Equipment sits on a football practice field near the main entrance for Shoreham-Wading River High School on Oct. 2, 2014, in Shoreham, N.Y.
Kathy Kmonicek—AP
By Sean Gregory
October 3, 2014

Tragedy has struck a high school football field — again. Tom Cutinella, a 16-year-old junior from Shoreham-Wading River High School in Suffolk County, N.Y., died after suffering an injury in Wednesday’s game between Shoreham-Wading River and John Glenn High School in Elwood, N.Y. Steven R. Cohen, superintendent of the Shoreham-Wading River Central School District, told reporters Cutinella’s fatal injury was the result of a “freak football play” where there was “typical contact.”

Cohen said Cutinella suffered a head injury; Newsday reported it occurred after he “blocked an opponent for a teammate.” School officials said Cutinella stood up after the play, then collapsed. The injury occurred at 6 p.m., police say: Cutinella was rushed to a hospital, and pronounced dead Wednesday night. The Suffolk County Medical Examiner’s office told TIME that it has yet to perform an autopsy on Cutinella. Daniel Holtzman, principal of Shoreham-Wading River High School, said Cutinella was nice, well-rounded, and an “amazing student.”

ESPN says that in the last week alone, three high school football players have died. One other death, like Cutinella’s, happened after a collision. The third player died after collapsing in pre-game warm-ups. As TIME noted in a recent cover story, eight people died playing football in 2013, according to the National Center for Catastrophic Sports Injury Research at the University of North Carolina. That was the highest toll since 2001; all eight were high school players.

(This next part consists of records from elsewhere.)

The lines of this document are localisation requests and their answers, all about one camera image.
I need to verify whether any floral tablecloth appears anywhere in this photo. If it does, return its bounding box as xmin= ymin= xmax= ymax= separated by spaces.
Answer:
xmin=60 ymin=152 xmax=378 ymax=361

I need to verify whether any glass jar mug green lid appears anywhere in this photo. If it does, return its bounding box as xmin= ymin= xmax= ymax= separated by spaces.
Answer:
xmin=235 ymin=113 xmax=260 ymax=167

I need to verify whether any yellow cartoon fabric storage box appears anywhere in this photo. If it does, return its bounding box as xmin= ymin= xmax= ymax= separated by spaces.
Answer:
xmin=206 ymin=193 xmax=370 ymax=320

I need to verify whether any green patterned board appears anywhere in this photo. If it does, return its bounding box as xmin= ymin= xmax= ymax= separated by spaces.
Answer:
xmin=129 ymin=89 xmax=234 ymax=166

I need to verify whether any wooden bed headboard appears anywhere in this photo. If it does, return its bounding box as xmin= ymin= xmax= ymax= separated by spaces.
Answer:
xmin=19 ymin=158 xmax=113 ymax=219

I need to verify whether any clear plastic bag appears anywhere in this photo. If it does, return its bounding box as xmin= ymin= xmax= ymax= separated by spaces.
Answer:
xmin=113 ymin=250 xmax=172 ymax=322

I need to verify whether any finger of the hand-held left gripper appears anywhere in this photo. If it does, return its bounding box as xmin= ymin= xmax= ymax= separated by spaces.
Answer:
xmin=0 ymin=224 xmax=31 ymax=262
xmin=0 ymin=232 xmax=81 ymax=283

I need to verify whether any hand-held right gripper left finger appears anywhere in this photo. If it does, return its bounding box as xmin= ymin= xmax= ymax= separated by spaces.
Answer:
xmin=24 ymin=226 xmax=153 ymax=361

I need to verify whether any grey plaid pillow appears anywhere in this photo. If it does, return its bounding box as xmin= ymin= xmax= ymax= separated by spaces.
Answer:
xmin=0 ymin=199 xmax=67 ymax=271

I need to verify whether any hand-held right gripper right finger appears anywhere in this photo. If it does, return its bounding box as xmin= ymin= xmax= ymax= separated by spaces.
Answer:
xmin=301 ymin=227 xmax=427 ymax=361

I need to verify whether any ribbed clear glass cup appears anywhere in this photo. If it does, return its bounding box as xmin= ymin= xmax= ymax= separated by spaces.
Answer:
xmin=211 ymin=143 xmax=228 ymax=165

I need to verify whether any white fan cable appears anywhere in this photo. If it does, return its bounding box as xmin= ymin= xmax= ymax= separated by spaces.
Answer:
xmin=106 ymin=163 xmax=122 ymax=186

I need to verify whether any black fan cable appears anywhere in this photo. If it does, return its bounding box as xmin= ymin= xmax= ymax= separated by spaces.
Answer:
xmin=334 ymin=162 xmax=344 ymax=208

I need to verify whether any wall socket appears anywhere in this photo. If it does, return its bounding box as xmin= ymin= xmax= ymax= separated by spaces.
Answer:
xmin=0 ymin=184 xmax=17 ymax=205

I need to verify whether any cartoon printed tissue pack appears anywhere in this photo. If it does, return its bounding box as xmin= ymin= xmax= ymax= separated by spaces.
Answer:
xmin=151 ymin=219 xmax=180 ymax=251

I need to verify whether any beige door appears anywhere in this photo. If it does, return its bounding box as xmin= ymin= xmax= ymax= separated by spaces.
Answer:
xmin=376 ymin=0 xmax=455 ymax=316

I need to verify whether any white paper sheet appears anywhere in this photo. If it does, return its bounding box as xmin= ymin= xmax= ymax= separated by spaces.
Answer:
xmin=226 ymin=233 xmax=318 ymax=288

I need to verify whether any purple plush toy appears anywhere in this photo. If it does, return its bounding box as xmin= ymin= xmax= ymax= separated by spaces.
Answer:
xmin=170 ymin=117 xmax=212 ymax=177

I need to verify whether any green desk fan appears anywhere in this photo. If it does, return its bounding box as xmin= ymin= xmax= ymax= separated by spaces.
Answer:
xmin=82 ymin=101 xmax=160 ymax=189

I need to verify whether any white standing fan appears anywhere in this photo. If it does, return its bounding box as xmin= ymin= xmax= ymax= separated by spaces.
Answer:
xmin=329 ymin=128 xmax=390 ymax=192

This latest incident is another stark reminder of the risks of high school football. Despite these deaths and heightened awareness of the dangers of concussions, high school football participation has held steady: it’s down just 1.12% since the 2007-2008 school year, according to the National Federation of State High School Associations. Participation for kids ages 6 to 12, however, has dropped 26.5% between 2007 and 2013, according to the Sports & Fitness Industry Association.

On Thursday afternoon, around 1,000 people gathered for a candlelight vigil in Cutinella’s honor at the Shoreham-Wading River field. As Newsday describes it:

Cutinella’s No. 54 was up in lights on the scoreboard, and at the 50-yard line white candlelights were set up to form the number of the linebacker and guard…When his Wildcats teammates lined up as if for a football play, they left a spot empty for Cutinella, 16, and players began talking about the student they admired.

“He always went out of his way to make you smile,” one player said.